Opportunities and Challenges
Corporations and individuals will always want to use philanthropy to brand themselves. Even people who give to charity put their names up on hospital wards, and that’s not such a bad thing. But the real work and opportunity for the wealthy is to absorb risk, innovate, and take big bets. If we look at the Bill and Melinda Gates Foundation, not everybody agrees with everything that they do, but they have huge goals. They say, “We’ll wipe out malaria in this world, and we’ll back science to solve some of humanity’s biggest problems.”
The wealthy can afford to do that in a way that governments can’t. Governments need some things to be proven before spending public money on it. That’s what the opportunity of really big wealth is — to underwrite big innovation to solve complex societal problems.There are also a growing number of intermediary organisations that can help people make more informed decisions about philanthropy, like Dasra. Some of us are supporting and building out the ecosystem of giving so that donors know about the issues and about the organisations working in that space, and therefore can make more informed choices.
While doing charity or philanthropy, we have to keep in mind that the poor don’t just want money, they want justice, respect, and opportunities. It’s important for those who give in the name of wanting to improve society to make sure you’re empowering people to become part of the solution and not remain part of the problem. We have about 200-300 million people in this country who have become ecological refugees, urbanisation refugees, or refugees from poor agricultural policy. So we need to keep this in mind when framing social issues, and listen to people on the ground.
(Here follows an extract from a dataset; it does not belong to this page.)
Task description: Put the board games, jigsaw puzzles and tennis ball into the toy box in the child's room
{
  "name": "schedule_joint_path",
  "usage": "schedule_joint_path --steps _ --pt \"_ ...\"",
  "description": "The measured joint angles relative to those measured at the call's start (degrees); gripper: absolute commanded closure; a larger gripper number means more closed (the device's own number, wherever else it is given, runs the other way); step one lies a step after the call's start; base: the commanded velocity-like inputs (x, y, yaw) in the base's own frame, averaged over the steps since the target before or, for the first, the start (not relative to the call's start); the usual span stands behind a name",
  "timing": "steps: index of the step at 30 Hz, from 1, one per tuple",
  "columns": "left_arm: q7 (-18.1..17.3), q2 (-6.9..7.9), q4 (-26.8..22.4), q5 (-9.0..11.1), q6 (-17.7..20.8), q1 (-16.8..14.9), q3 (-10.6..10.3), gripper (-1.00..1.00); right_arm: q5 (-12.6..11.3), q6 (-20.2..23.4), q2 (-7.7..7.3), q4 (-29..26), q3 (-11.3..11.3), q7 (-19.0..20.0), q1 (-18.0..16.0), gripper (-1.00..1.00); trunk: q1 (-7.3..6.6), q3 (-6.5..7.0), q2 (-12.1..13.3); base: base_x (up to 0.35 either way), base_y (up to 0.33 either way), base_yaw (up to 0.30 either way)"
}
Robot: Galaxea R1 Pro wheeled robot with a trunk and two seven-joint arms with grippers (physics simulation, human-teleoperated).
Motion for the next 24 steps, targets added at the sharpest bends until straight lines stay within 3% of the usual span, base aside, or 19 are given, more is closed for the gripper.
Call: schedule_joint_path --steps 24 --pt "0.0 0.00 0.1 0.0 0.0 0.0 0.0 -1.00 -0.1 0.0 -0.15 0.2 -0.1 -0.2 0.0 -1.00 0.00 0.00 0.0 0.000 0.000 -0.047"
McKinsey had carried out a study about India’s demographics and they had found that about 11 crore Indians are excluded, i.e. they are at the bottom of the bottom, much below the poverty line. They don’t have a shelter over their heads, and they’re scattered all over the country. So can the policy makers and the business community come together to address this 11 crore, which is larger today then what it was when they wrote the study? I sincerely hope we can. I attended a panel discussion about the Maoist territories and the situation in places like Dantewada. So many of us are disconnected from the fate of 200 million people in this country. We cannot have a country with such great economic growth, without at least trying to achieve prosperity for all. That is the challenge before us.
We still need to build out a lot more infrastructure and institutions in India. But what we’re looking at now, with something like EkStep, is how to use technology to build those platforms at a fraction of the cost and in a way that is accessible to all. We are trying to develop a platform where everyone can collaborate and come together to do what they do best, in order for children to access better quality learning. But the Indian wealthy need to be much more philanthropic and strategic in their giving, and I hope we are heading there. The E&Y does a survey every year, and last year’s report stated that, for this GDP of our country and the kind of wealth we have here, India is actually becoming an outlier. More people are giving more money away faster than other countries were at this stage of their economic growth. So there’s hope yet.
We need to become as much a moral superpower as an economic superpower. We live in such fascinating times because we can unleash so much innovation.The wealthy are there in this country. The opportunities are there. So many technologies are also converging. There are huge opportunities for us right now, if the wealthy take up that responsibility.